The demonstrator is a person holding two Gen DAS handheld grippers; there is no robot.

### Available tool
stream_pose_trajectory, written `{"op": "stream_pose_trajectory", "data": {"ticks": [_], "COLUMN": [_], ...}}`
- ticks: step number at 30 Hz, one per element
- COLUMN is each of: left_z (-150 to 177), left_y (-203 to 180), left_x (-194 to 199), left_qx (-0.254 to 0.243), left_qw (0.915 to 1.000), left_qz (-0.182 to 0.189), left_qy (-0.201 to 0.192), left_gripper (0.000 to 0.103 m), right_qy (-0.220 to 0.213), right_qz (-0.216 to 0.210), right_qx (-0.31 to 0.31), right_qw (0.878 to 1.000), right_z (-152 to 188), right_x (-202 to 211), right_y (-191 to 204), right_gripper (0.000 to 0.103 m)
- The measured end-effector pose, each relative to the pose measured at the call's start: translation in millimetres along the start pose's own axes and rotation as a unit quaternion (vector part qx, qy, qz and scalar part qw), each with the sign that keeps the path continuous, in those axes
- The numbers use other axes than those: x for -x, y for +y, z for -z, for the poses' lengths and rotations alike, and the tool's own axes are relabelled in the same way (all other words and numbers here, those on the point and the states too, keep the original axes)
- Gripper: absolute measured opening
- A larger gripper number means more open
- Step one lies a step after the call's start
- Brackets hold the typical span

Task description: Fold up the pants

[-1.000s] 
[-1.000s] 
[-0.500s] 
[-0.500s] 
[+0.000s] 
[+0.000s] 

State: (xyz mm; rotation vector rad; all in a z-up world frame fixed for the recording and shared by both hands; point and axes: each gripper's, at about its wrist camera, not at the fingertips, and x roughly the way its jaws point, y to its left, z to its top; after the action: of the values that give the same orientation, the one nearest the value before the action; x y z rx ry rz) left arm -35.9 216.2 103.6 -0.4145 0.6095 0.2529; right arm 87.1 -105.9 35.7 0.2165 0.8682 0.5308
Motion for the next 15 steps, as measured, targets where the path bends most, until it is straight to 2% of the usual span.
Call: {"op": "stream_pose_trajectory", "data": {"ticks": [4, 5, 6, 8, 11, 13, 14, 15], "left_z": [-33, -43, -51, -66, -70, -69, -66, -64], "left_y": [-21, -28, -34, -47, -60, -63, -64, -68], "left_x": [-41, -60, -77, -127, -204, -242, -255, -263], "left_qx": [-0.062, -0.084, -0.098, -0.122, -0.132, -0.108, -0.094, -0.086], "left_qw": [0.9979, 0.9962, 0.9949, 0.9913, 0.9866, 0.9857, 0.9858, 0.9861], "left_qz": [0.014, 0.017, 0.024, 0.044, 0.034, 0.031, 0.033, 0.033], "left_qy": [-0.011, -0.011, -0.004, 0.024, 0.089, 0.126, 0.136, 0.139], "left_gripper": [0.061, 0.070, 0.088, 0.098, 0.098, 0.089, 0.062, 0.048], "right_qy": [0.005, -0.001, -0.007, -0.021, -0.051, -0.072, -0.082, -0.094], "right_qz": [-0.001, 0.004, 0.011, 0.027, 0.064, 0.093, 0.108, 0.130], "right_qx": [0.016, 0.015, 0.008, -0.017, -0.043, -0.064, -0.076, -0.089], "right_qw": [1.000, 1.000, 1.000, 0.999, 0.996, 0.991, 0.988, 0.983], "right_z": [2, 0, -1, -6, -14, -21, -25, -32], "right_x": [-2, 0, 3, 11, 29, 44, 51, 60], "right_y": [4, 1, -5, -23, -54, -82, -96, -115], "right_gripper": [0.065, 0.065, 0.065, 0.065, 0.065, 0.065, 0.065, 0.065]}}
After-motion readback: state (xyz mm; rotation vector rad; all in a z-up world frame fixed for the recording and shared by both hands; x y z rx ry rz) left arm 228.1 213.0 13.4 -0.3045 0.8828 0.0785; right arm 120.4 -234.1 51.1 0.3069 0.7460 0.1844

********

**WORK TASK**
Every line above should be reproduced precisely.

**SOLUTION**
The demonstrator is a person holding two Gen DAS handheld grippers; there is no robot.

### Available tool
stream_pose_trajectory, written `{"op": "stream_pose_trajectory", "data": {"ticks": [_], "COLUMN": [_], ...}}`
- ticks: step number at 30 Hz, one per element
- COLUMN is each of: left_z (-150 to 177), left_y (-203 to 180), left_x (-194 to 199), left_qx (-0.254 to 0.243), left_qw (0.915 to 1.000), left_qz (-0.182 to 0.189), left_qy (-0.201 to 0.192), left_gripper (0.000 to 0.103 m), right_qy (-0.220 to 0.213), right_qz (-0.216 to 0.210), right_qx (-0.31 to 0.31), right_qw (0.878 to 1.000), right_z (-152 to 188), right_x (-202 to 211), right_y (-191 to 204), right_gripper (0.000 to 0.103 m)
- The measured end-effector pose, each relative to the pose measured at the call's start: translation in millimetres along the start pose's own axes and rotation as a unit quaternion (vector part qx, qy, qz and scalar part qw), each with the sign that keeps the path continuous, in those axes
- The numbers use other axes than those: x for -x, y for +y, z for -z, for the poses' lengths and rotations alike, and the tool's own axes are relabelled in the same way (all other words and numbers here, those on the point and the states too, keep the original axes)
- Gripper: absolute measured opening
- A larger gripper number means more open
- Step one lies a step after the call's start
- Brackets hold the typical span

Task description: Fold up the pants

[-1.000s] 
[-1.000s] 
[-0.500s] 
[-0.500s] 
[+0.000s] 
[+0.000s] 

State: (xyz mm; rotation vector rad; all in a z-up world frame fixed for the recording and shared by both hands; point and axes: each gripper's, at about its wrist camera, not at the fingertips, and x roughly the way its jaws point, y to its left, z to its top; after the action: of the values that give the same orientation, the one nearest the value before the action; x y z rx ry rz) left arm -35.9 216.2 103.6 -0.4145 0.6095 0.2529; right arm 87.1 -105.9 35.7 0.2165 0.8682 0.5308
Motion for the next 15 steps, as measured, targets where the path bends most, until it is straight to 2% of the usual span.
Call: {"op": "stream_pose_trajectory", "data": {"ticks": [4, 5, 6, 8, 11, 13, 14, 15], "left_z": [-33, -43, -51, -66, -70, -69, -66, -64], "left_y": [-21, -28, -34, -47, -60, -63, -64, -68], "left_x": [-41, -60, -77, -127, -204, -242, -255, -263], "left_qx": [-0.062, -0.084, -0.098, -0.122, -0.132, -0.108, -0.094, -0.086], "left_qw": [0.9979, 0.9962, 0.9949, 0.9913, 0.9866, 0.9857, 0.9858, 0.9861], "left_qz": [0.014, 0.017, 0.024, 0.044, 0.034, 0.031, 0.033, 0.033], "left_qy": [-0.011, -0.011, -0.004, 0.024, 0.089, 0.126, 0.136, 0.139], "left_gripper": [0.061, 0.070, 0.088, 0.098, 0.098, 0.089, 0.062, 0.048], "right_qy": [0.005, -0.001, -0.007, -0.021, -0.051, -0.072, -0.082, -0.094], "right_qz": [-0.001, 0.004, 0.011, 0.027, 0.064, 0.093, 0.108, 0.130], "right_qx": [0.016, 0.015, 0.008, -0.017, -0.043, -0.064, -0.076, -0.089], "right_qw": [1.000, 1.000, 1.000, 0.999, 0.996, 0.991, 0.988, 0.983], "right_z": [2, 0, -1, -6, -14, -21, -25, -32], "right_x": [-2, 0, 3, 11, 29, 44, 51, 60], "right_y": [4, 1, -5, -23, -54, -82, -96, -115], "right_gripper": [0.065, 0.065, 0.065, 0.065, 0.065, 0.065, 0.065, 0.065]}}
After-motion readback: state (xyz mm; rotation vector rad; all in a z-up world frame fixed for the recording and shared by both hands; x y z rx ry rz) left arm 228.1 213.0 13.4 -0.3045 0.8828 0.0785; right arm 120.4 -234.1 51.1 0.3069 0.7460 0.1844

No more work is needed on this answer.